*Exercise objective*: Please return the lines below verbatim, beginning at the one that has "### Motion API" and stopping after the one that has "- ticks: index", and add no other lines.

*Stored items from a collection*:
───
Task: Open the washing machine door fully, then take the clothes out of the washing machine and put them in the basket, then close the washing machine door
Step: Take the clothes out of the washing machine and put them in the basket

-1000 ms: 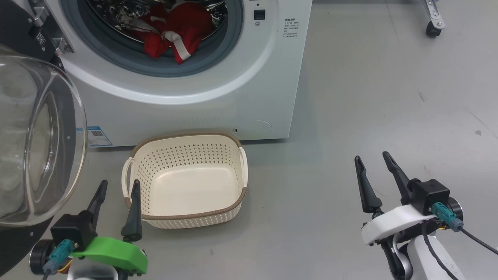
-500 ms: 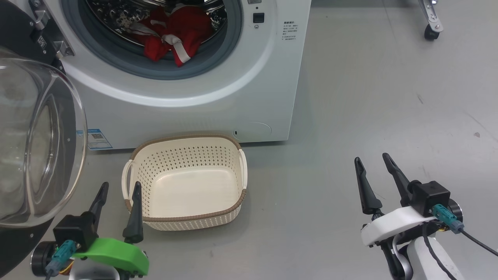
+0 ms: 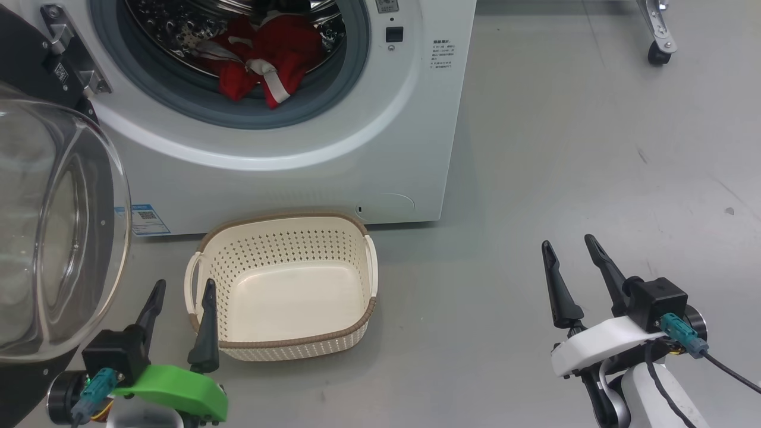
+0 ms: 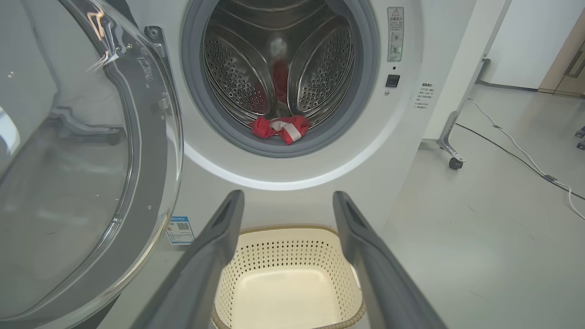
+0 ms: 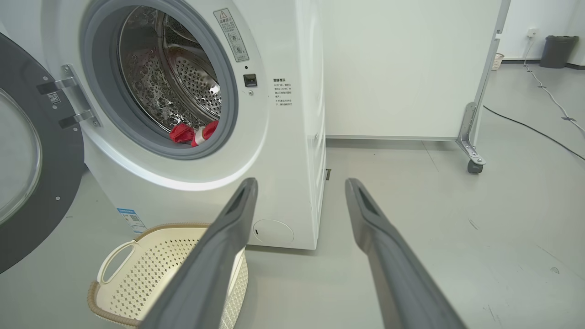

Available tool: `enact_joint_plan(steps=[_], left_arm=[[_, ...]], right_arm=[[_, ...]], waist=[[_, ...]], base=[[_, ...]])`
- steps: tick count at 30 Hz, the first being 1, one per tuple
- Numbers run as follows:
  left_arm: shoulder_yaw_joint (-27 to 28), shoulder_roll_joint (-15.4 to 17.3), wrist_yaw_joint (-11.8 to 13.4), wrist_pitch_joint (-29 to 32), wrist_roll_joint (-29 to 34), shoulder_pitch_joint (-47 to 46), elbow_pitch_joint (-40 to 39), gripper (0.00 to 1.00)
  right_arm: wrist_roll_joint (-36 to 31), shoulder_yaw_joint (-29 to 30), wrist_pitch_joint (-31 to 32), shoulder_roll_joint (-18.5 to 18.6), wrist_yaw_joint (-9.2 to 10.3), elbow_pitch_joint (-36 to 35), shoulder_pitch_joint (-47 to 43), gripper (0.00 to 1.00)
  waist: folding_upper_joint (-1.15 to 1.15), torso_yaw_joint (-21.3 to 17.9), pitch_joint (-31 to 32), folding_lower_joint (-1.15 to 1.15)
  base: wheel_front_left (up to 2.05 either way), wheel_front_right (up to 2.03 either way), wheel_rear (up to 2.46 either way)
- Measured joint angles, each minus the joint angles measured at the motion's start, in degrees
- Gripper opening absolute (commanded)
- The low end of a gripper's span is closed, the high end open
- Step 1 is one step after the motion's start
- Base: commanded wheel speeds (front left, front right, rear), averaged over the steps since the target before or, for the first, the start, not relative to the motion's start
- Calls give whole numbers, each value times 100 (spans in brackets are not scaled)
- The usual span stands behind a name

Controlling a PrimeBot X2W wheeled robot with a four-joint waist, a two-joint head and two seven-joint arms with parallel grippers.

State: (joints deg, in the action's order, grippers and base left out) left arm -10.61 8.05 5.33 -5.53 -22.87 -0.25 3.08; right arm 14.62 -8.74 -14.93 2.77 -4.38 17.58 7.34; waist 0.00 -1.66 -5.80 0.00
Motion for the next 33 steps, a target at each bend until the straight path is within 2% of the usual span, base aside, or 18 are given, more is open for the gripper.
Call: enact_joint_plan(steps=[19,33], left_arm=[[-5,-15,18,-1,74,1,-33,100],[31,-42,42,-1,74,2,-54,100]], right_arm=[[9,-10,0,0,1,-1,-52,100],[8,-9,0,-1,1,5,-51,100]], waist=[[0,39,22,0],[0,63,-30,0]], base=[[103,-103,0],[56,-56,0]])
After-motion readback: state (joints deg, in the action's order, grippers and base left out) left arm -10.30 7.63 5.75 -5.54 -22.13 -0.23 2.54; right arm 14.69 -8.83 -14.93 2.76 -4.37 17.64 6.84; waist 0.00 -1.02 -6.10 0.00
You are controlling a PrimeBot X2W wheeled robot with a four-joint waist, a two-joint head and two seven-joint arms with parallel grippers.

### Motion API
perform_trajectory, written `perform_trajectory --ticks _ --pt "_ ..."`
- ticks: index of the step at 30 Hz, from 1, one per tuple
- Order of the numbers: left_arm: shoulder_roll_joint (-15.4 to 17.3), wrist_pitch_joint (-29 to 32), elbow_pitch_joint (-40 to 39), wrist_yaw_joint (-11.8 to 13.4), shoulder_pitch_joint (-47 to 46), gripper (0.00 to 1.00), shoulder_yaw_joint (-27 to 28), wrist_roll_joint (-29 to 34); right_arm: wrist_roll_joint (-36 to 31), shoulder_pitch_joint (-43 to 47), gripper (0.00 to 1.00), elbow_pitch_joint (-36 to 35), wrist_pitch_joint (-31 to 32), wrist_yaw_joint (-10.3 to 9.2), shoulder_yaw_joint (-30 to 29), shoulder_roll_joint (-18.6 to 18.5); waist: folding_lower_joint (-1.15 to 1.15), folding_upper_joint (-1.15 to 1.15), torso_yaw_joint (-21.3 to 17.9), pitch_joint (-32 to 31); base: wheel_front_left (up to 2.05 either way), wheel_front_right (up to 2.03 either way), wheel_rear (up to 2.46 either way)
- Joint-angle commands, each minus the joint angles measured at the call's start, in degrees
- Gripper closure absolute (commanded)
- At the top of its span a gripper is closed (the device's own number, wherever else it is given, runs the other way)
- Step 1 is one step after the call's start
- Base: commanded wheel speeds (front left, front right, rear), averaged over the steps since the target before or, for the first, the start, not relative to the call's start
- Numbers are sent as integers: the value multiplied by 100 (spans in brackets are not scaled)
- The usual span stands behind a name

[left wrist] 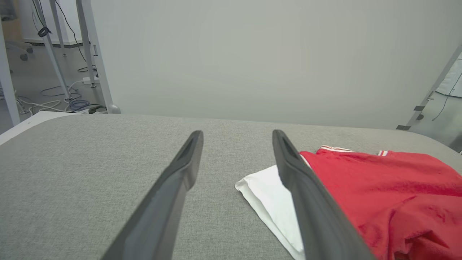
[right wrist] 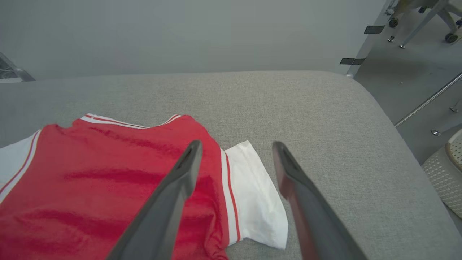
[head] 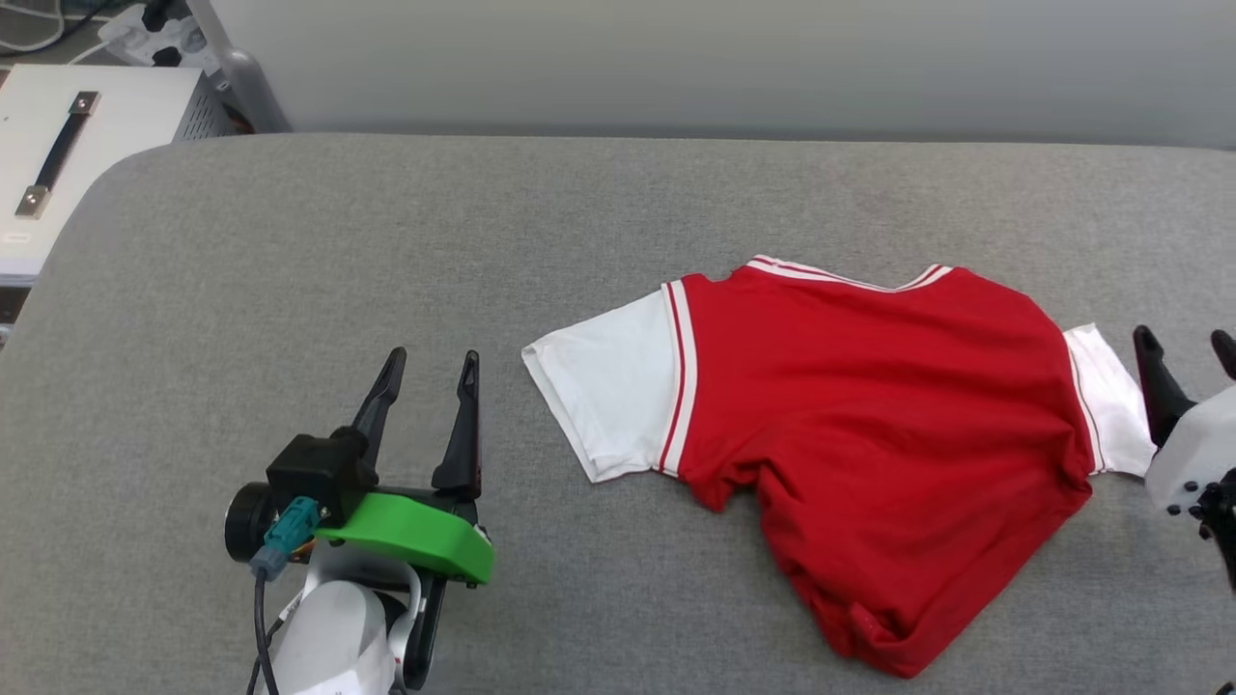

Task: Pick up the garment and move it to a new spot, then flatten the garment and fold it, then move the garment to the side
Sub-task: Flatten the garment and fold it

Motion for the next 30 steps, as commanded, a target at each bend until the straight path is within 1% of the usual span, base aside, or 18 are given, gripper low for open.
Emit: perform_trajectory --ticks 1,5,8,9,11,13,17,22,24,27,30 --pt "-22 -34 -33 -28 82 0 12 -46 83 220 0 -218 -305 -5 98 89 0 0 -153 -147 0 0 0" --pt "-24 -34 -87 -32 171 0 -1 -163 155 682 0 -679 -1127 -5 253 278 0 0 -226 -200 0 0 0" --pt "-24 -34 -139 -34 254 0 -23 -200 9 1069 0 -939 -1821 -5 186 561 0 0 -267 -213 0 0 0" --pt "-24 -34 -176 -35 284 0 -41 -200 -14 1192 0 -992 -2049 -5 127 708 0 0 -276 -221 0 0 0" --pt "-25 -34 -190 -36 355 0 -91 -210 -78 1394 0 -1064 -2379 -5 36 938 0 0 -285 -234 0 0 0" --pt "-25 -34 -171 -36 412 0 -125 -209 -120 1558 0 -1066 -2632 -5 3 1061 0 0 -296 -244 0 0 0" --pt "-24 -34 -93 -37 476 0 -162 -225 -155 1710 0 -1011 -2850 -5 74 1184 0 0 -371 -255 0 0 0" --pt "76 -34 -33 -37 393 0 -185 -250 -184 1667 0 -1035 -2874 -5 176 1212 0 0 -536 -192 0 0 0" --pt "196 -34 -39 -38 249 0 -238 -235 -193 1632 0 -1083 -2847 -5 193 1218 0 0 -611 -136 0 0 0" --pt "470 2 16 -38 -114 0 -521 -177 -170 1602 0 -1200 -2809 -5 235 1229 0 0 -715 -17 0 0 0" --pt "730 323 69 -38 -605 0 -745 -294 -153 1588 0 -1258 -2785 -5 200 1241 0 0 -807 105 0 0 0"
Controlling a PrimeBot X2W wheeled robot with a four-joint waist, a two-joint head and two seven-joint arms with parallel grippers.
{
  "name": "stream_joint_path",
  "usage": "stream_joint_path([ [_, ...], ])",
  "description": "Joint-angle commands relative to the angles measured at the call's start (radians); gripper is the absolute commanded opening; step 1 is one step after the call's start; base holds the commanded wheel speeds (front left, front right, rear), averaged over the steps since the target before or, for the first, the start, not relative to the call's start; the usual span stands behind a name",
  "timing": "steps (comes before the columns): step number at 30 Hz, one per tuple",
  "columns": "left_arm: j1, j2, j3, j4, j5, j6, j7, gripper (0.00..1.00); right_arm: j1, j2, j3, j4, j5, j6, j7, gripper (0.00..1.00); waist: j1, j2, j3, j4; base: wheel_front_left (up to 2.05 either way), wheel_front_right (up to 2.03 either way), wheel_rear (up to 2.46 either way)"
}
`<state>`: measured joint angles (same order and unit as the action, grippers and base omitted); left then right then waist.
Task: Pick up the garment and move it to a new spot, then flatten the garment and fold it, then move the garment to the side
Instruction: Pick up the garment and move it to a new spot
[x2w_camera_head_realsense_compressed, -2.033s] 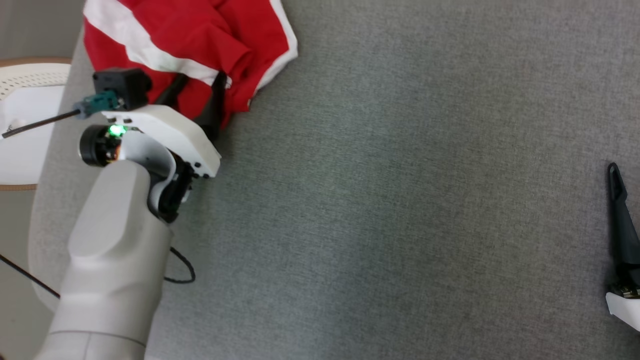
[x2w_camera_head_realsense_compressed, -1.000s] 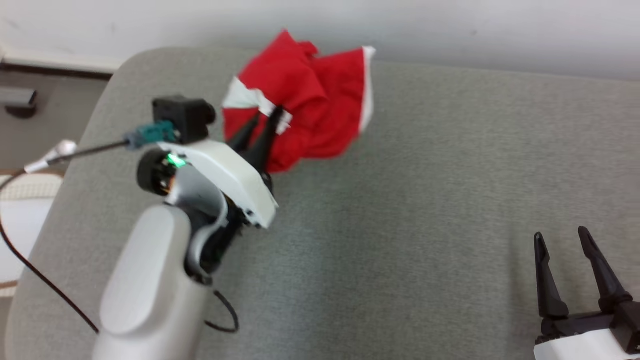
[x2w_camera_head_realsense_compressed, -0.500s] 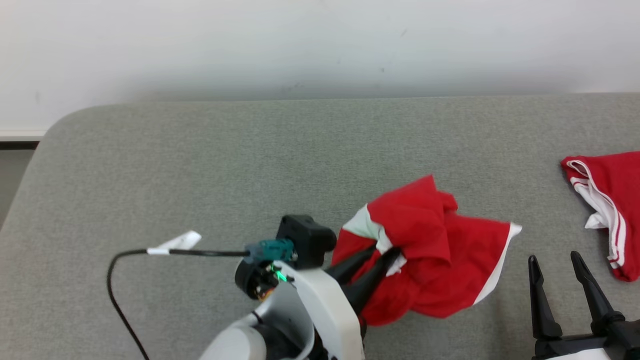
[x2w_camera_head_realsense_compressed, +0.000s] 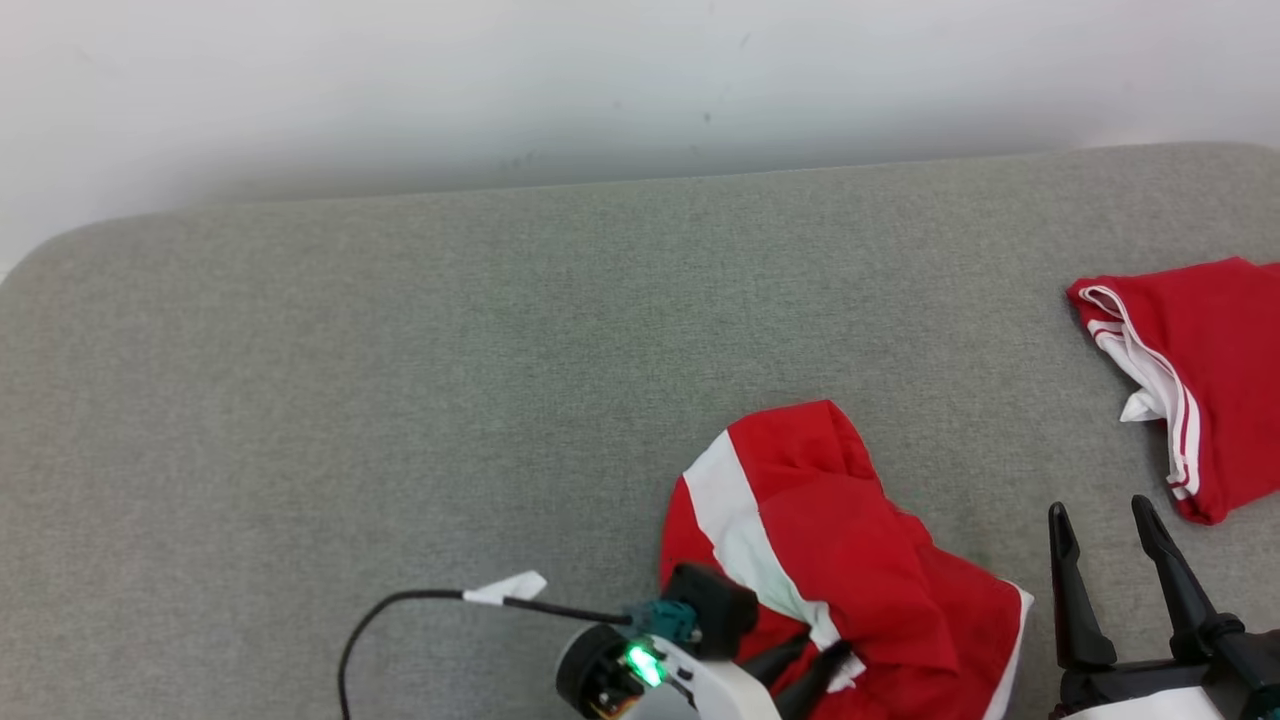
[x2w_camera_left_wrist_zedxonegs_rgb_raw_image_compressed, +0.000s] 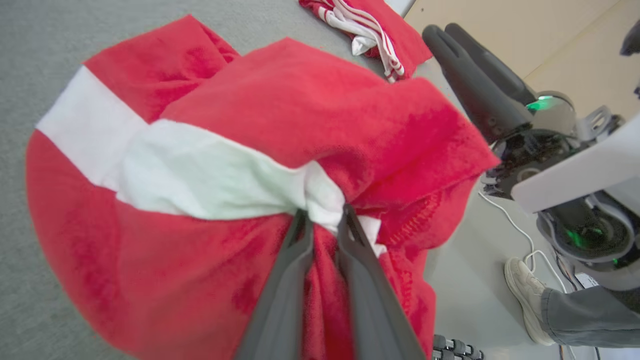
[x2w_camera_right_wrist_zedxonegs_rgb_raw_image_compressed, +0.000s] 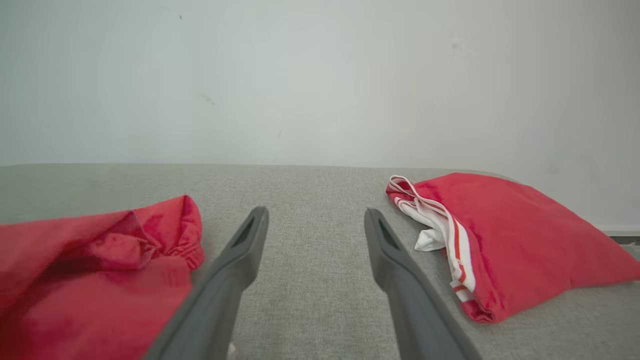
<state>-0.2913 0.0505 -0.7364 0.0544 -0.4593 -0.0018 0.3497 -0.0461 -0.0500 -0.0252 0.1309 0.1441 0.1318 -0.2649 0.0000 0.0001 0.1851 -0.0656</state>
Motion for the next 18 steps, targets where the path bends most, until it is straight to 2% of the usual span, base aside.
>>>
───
*Task response*:
### Motion API
perform_trajectory, written `perform_trajectory --ticks _ --pt "_ ..."`
- ticks: index of the step at 30 Hz, from 1, one per tuple

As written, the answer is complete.